#### Exercise requirements:
Quote all of the data exactly as given. Skip every picture it contains.

=== Section Start ===

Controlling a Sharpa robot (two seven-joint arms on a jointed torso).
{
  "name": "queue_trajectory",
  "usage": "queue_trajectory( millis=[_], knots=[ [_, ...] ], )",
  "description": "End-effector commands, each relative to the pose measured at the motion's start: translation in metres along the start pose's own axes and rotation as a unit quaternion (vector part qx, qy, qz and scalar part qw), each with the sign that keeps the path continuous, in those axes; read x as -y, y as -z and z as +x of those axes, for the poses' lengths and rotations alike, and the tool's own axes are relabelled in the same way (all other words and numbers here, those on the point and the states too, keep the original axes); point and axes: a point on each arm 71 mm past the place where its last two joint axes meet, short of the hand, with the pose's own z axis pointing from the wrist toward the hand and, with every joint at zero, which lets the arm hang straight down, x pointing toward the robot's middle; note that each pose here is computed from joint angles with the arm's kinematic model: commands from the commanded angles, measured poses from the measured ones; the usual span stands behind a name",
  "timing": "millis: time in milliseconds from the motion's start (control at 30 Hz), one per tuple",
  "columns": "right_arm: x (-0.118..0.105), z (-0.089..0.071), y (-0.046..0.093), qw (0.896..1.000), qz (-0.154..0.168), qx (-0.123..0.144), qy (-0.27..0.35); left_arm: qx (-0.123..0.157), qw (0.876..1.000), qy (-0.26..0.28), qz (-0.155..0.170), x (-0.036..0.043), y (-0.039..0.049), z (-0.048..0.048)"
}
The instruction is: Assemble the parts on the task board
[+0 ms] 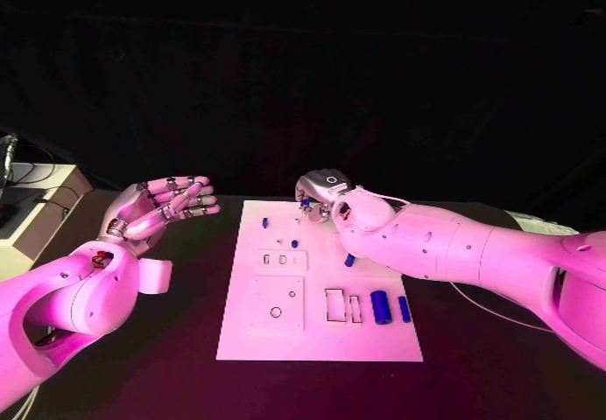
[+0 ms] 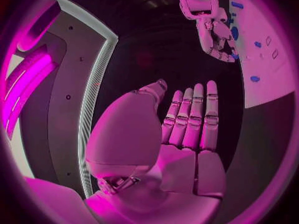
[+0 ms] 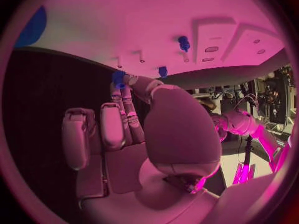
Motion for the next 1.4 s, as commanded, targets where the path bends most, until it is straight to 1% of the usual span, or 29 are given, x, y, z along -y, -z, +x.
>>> queue_trajectory(
  millis=[33,300,667,1000,1233,1400],
  knots=[
    [0.000,-0.001,-0.002,1.000,0.000,0.016,0.010,-0.011,1.000,0.002,0.005,0.0019,-0.0002,0.0031],
    [-0.001,0.004,-0.004,1.000,0.003,0.008,0.013,-0.013,1.000,0.002,0.005,0.0030,0.0000,0.0036],
    [0.002,0.009,-0.003,1.000,0.005,-0.012,0.017,-0.012,1.000,0.001,0.005,0.0033,0.0001,0.0022],
    [0.008,0.010,-0.003,0.999,0.013,-0.022,0.023,-0.012,1.000,0.001,0.004,0.0034,0.0001,0.0018],
    [0.008,0.013,-0.003,0.999,0.012,-0.030,0.024,-0.012,1.000,0.001,0.004,0.0035,0.0002,0.0018],
    [0.005,0.015,-0.003,0.999,0.008,-0.031,0.022,-0.012,1.000,0.001,0.004,0.0035,0.0002,0.0018]
  ],
)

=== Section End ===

#### Solution to the problem:
Controlling a Sharpa robot (two seven-joint arms on a jointed torso).
{
  "name": "queue_trajectory",
  "usage": "queue_trajectory( millis=[_], knots=[ [_, ...] ], )",
  "description": "End-effector commands, each relative to the pose measured at the motion's start: translation in metres along the start pose's own axes and rotation as a unit quaternion (vector part qx, qy, qz and scalar part qw), each with the sign that keeps the path continuous, in those axes; read x as -y, y as -z and z as +x of those axes, for the poses' lengths and rotations alike, and the tool's own axes are relabelled in the same way (all other words and numbers here, those on the point and the states too, keep the original axes); point and axes: a point on each arm 71 mm past the place where its last two joint axes meet, short of the hand, with the pose's own z axis pointing from the wrist toward the hand and, with every joint at zero, which lets the arm hang straight down, x pointing toward the robot's middle; note that each pose here is computed from joint angles with the arm's kinematic model: commands from the commanded angles, measured poses from the measured ones; the usual span stands behind a name",
  "timing": "millis: time in milliseconds from the motion's start (control at 30 Hz), one per tuple",
  "columns": "right_arm: x (-0.118..0.105), z (-0.089..0.071), y (-0.046..0.093), qw (0.896..1.000), qz (-0.154..0.168), qx (-0.123..0.144), qy (-0.27..0.35); left_arm: qx (-0.123..0.157), qw (0.876..1.000), qy (-0.26..0.28), qz (-0.155..0.170), x (-0.036..0.043), y (-0.039..0.049), z (-0.048..0.048)"
}
The instruction is: Assemble the parts on the task board
[+0 ms] 
[+0 ms] 
[+0 ms] 
Motion for the next 1.4 s, as commanded, targets where the path bends most, until it is straight to 1% of the usual span, or 29 are given, x, y, z along -y, -z, +x.
>>> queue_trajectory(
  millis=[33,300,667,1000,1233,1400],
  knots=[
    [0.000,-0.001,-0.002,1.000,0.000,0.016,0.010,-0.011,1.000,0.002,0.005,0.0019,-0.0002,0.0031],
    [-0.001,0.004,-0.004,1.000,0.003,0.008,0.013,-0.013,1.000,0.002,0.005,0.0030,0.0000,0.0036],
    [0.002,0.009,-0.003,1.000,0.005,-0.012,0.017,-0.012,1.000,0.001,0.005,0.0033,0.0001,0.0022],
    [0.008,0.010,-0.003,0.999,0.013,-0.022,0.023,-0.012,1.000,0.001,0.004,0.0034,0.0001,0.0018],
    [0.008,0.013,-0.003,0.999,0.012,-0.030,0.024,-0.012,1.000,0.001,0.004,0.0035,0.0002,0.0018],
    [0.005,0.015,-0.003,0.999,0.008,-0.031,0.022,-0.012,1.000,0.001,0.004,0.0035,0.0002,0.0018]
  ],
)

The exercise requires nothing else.